On the other hand, the Belgian Leonardo van Dijl (Kortrijk, 1991), who landed a special mention with Umpire (2015) in Nest, will show the result of Stephanie, a project which participated in the Ikusmira Berriak programme in 2017 about a 11 year-old gymnast under tremendous pressure. For his part, the Egyptian Sameh Alaa (Cairo, 1987) is the director of I am Afraid to Forget Your Face, following a man’s tortuous endeavours to reunite with his loved one. Both of these works were included in the official short film selection at the Festival de Cannes, which was unable to hold its 73rd edition due to the Covid-19 pandemic.

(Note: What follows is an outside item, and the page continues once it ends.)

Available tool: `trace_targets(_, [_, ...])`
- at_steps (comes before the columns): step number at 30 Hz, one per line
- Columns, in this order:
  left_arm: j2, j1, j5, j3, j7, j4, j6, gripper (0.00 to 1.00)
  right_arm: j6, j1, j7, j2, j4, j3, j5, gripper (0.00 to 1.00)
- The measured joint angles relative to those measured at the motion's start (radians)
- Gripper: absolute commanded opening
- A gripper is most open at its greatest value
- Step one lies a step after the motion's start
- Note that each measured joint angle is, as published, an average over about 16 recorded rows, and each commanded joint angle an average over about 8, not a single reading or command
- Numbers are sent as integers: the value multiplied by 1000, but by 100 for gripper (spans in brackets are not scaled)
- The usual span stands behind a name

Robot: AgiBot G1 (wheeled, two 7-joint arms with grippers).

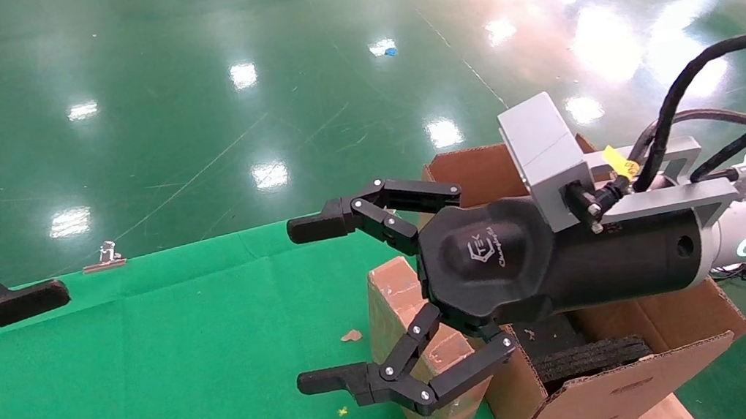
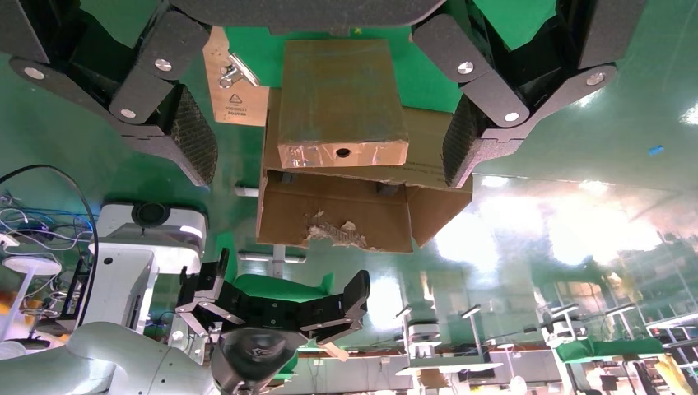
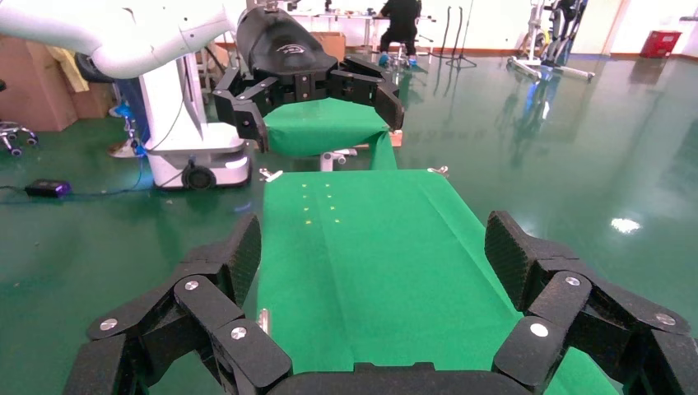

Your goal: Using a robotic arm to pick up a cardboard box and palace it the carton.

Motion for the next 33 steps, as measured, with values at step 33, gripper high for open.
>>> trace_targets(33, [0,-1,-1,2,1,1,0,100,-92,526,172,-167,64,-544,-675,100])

The French filmmaker Naïla Guiguet (Vitry-sur-Seine, 1988) shot, over an LGBT+ evening of techno music, her professional debut in short films, Dustin, selected for the Semaine de la Critique in Cannes, while Pedro Peralta (Lisbon, 1986) is the author of Noche perpetua / Perpetual Night, a short film inspired by a real story that happened in the early aftermath of the Spanish Civil War in 1939. On the other hand, Bell Zhong (Shanghai, 1991) will compete with his latest short film, Huan le shi guang / Having a Good Time, shot after having worked as first assistant director under the orders of filmmakers such as Diao Yinan and Bi Gan.
Finally, Zabaltegi-Tabakalera will programme three short films of Spanish production which have already been announced: Correspondencia / Correspondence, looking at the exchange of audiovisual missives between the filmmakers Carla Simón (Barcelona, 1986) and Dominga Sotomayor (Santiago de Chile, 1985); Ya no duermo, selected for the Basque Government’s Kimuak programme, the debut by Marina Palacio (San Sebastian, 1996) after graduating at the Elías Querejeta Zine Eskola (EQZE), and Autoficción / Autofiction, an experimental piece by Laida Lertxundi (Bilbao, 1981).
A jury appointed by the Festival will select the winning film of the Zabaltegi-Tabakalera Award, coming with 20,000 euros: 6,000 of which will go to the film’s director, and the remaining 14,000 to its distributor in Spain.